Maintenant que les petits investisseurs ont compris qu’ils avaient l’avantage du nombre, et que leurs actions pouvaient avoir une certaine incidence sur la direction prise par les marchés financiers, d’autres initiatives du genre, ­peut-être plus organisées et nobles ­celles-là, pourraient voir le jour.

Avec les millions, voire les milliards de dollars d’actif qu’ils détiennent, les régimes de retraite sont une cible potentielle. Des caisses de retraite pourraient notamment être victimes de campagnes de dénigrement sur les réseaux sociaux en raison de leurs investissements dans des entreprises controversées.

L’Office d’investissement du régime de pensions du ­Canada (OIRPC) a par exemple été dans l’eau chaude en 2019 quand des médias ont rapporté que le plus grand régime de retraite au pays détenait des actions de deux exploitants de prisons américaines impliqués dans la détention de milliers de migrants ­latino-américains à la frontière mexicaine. Ces camps ont fait la manchette à cause de leur surpeuplement et leurs conditions de détention sordides.

L’OIRPC aurait certainement fait face à un risque réputationnel majeur si cette nouvelle ne s’était pas cantonnée à la presse financière et avait été partagée des dizaines de milliers de fois sur les médias sociaux et lue par des millions de bénéficiaires du ­RPC.

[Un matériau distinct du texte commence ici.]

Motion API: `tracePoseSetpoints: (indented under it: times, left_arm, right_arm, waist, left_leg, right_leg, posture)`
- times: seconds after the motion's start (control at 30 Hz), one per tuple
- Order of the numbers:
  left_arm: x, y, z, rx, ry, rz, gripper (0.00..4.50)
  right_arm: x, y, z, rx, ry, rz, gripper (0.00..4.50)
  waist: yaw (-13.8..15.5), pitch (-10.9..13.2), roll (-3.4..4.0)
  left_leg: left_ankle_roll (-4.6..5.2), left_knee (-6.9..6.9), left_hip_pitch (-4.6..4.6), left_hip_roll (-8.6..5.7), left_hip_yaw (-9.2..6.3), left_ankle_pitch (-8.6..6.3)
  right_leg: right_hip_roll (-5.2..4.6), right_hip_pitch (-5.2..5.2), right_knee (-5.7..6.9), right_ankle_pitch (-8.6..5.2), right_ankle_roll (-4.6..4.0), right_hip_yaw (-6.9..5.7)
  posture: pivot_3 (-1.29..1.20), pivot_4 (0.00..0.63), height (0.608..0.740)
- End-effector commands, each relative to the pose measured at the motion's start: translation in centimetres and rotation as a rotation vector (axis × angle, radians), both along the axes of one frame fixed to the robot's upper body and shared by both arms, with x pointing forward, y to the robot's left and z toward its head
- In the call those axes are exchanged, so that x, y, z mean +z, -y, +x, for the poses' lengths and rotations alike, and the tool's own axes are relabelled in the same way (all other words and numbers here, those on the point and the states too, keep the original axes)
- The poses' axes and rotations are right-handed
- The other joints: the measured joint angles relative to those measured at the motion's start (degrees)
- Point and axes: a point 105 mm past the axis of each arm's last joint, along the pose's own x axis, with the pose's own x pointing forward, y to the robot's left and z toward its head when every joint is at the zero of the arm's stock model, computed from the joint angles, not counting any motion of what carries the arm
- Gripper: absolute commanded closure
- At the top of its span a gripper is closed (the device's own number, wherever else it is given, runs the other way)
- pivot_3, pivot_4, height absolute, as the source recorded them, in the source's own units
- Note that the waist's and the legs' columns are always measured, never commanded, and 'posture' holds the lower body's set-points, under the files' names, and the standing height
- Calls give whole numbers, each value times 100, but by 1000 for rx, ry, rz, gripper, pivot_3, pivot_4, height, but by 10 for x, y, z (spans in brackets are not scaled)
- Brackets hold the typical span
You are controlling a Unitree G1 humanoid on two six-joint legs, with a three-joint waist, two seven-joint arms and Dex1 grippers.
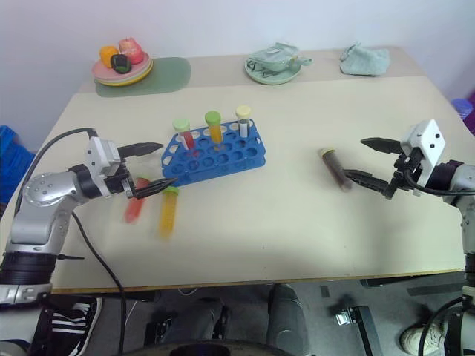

La pression exercée par les participants de régimes a d’ailleurs déjà amené des gestionnaires de caisses de retraite à modifier leur politique de placement. En 2018, les ­Fonds ­FMOQ, qui offrent des solutions de placements aux médecins omnipraticiens du ­Québec, ont ainsi retiré leurs investissements dans des fabricants d’armes à feu et de tabac en réponse à la pression de leurs membres.

L’année dernière, des professeurs d’université de partout au pays ont réclamé de leurs régimes de retraite qu’ils se retirent complètement du secteur des énergies fossiles. À l’Université ­McGill, le groupe étudiant ­Divest ­McGill milite en ce sens depuis 2012. L’université n’a toujours pas plié à leurs demandes.

Avec la popularité croissante des placements ­ESG et la forte volonté des jeunes employés de travailler pour un employeur en phase avec leurs valeurs, gageons que les régimes de retraite seront de plus en plus questionnés sur leur politique de placement au cours des prochaines années. D’autant plus que la saga ­GameStop a démontré que les actions de milliers de petits investisseurs pouvaient faire bouger les marchés. Pourquoi pas les régimes de retraite ?

Bien entendu, l’idée n’est pas d’acquiescer à toutes les revendications des employés. Pour protéger leur actif sous gestion autant que leur réputation, les régimes devront néanmoins faire preuve de transparence quant à leur politique de placement et la composition de leurs portefeuilles.

Ils gagneraient aussi à se préparer à justifier leurs décisions auprès de participants mécontents. Les promoteurs ne pourront plus seulement se contenter d’affirmer que le désinvestissent dans un secteur va à l’encontre de l’intérêt du régime, ils devront défendre leur position de façon convaincante.

Les régimes plus ­avant-gardistes pourraient même envisager un processus de consultation officiel auprès de leurs participants concernant les orientations en matière de placement. Ouvrir le dialogue n’est certainement pas incompatible avec leur responsabilité fiduciaire.

À l’heure où l’information circule plus vite que jamais, ce ne sont plus seulement les risques financiers que les régimes de retraite se doivent de couvrir.


• Ce texte a été publié dans l’édition de mars 2021 du magazine Avantages.